** About this task **
Wherever pictures occur in the entries below, leave them out and retype the rest exactly.

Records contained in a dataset
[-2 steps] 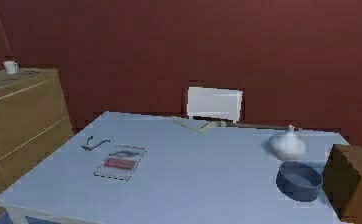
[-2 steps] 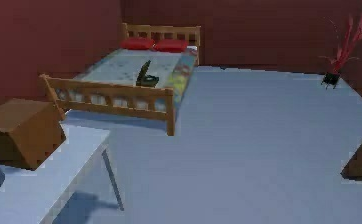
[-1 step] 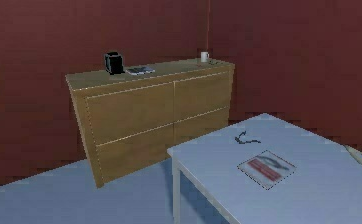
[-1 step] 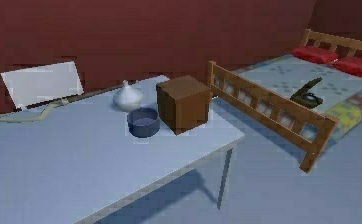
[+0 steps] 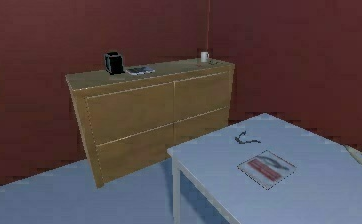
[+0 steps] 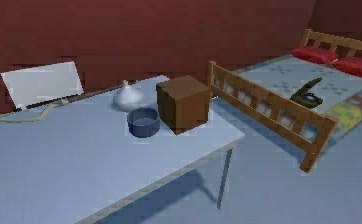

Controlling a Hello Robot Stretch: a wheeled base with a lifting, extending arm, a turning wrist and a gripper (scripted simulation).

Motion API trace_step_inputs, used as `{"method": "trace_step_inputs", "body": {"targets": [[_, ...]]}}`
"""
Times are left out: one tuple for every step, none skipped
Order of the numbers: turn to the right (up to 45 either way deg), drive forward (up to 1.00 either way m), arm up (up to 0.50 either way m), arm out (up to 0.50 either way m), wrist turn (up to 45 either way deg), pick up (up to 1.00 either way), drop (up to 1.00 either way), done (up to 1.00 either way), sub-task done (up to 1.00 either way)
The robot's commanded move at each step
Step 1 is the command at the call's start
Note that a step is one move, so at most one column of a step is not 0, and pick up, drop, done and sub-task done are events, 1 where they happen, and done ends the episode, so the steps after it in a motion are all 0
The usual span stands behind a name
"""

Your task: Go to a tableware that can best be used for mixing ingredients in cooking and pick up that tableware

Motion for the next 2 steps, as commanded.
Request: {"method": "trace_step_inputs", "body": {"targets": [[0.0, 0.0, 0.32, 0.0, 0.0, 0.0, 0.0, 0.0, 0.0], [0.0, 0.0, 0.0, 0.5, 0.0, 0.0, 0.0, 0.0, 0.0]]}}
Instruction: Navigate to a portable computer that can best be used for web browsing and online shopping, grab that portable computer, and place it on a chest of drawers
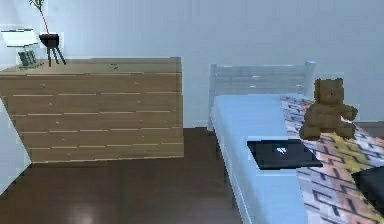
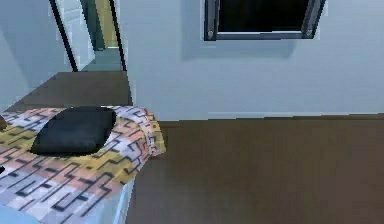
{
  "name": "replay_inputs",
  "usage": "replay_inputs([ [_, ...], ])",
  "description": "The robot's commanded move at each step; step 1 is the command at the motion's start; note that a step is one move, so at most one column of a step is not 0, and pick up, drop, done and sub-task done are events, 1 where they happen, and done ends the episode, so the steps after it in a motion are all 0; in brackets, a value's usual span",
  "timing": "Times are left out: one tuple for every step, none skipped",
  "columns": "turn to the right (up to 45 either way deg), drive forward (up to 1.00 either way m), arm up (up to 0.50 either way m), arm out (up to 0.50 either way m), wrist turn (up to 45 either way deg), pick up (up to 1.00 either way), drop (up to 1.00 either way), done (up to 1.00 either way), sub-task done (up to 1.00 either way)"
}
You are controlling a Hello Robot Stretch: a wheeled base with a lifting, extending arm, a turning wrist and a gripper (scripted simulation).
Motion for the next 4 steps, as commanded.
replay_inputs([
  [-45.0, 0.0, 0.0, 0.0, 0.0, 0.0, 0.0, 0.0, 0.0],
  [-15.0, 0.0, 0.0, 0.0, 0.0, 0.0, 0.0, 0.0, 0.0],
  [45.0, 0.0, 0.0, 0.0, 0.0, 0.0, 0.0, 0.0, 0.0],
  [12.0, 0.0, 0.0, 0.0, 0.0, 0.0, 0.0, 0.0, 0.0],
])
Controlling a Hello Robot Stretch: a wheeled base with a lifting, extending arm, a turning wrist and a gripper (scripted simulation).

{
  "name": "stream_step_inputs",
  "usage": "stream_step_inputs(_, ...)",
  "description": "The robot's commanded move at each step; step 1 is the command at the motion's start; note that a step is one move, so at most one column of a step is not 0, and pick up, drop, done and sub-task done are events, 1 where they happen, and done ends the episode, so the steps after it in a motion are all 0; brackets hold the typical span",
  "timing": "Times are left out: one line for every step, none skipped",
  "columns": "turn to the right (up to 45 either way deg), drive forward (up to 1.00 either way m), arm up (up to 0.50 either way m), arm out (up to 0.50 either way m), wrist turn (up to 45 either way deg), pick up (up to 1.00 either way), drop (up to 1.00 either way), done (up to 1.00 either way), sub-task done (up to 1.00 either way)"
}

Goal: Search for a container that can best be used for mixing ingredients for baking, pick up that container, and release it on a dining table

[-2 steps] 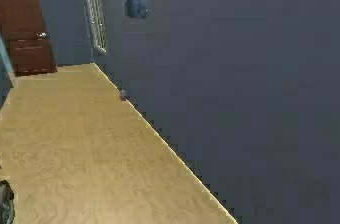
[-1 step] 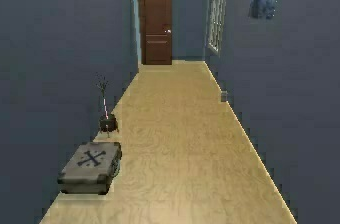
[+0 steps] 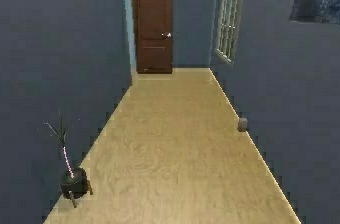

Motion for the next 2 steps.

** Reply **
[-2 steps] 
[-2 steps] 
[-1 step] 
[-1 step] 
[+0 steps] 
[+0 steps] 

Controlling a Hello Robot Stretch: a wheeled base with a lifting, extending arm, a turning wrist and a gripper (scripted simulation).

Motion API trace_step_inputs, used as `{"method": "trace_step_inputs", "body": {"targets": [[_, ...]]}}`
"""
Times are left out: one tuple for every step, none skipped
Order of the numbers: turn to the right (up to 45 either way deg), drive forward (up to 1.00 either way m), arm up (up to 0.50 either way m), arm out (up to 0.50 either way m), wrist turn (up to 45 either way deg), pick up (up to 1.00 either way), drop (up to 1.00 either way), done (up to 1.00 either way), sub-task done (up to 1.00 either way)
The robot's commanded move at each step
Step 1 is the command at the call's start
Note that a step is one move, so at most one column of a step is not 0, and pick up, drop, done and sub-task done are events, 1 where they happen, and done ends the episode, so the steps after it in a motion are all 0
The usual span stands behind a name
"""

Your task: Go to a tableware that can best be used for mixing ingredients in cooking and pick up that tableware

Motion for the next 2 steps, as commanded.
Request: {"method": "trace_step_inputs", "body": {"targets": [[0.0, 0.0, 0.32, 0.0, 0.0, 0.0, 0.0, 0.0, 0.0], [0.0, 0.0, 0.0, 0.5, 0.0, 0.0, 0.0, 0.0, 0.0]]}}
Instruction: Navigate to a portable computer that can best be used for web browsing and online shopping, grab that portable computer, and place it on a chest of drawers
{
  "name": "replay_inputs",
  "usage": "replay_inputs([ [_, ...], ])",
  "description": "The robot's commanded move at each step; step 1 is the command at the motion's start; note that a step is one move, so at most one column of a step is not 0, and pick up, drop, done and sub-task done are events, 1 where they happen, and done ends the episode, so the steps after it in a motion are all 0; in brackets, a value's usual span",
  "timing": "Times are left out: one tuple for every step, none skipped",
  "columns": "turn to the right (up to 45 either way deg), drive forward (up to 1.00 either way m), arm up (up to 0.50 either way m), arm out (up to 0.50 either way m), wrist turn (up to 45 either way deg), pick up (up to 1.00 either way), drop (up to 1.00 either way), done (up to 1.00 either way), sub-task done (up to 1.00 either way)"
}
You are controlling a Hello Robot Stretch: a wheeled base with a lifting, extending arm, a turning wrist and a gripper (scripted simulation).
Motion for the next 4 steps, as commanded.
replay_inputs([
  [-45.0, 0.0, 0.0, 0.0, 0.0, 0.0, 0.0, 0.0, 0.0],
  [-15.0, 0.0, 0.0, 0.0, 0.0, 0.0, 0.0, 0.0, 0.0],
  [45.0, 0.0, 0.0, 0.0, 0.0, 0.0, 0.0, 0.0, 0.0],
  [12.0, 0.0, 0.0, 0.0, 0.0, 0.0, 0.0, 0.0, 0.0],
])
Controlling a Hello Robot Stretch: a wheeled base with a lifting, extending arm, a turning wrist and a gripper (scripted simulation).

{
  "name": "stream_step_inputs",
  "usage": "stream_step_inputs(_, ...)",
  "description": "The robot's commanded move at each step; step 1 is the command at the motion's start; note that a step is one move, so at most one column of a step is not 0, and pick up, drop, done and sub-task done are events, 1 where they happen, and done ends the episode, so the steps after it in a motion are all 0; brackets hold the typical span",
  "timing": "Times are left out: one line for every step, none skipped",
  "columns": "turn to the right (up to 45 either way deg), drive forward (up to 1.00 either way m), arm up (up to 0.50 either way m), arm out (up to 0.50 either way m), wrist turn (up to 45 either way deg), pick up (up to 1.00 either way), drop (up to 1.00 either way), done (up to 1.00 either way), sub-task done (up to 1.00 either way)"
}

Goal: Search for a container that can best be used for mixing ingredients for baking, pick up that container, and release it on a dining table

[-2 steps] 
[-1 step] 
[+0 steps] 

Motion for the next 2 steps.

This output contains the complete answer.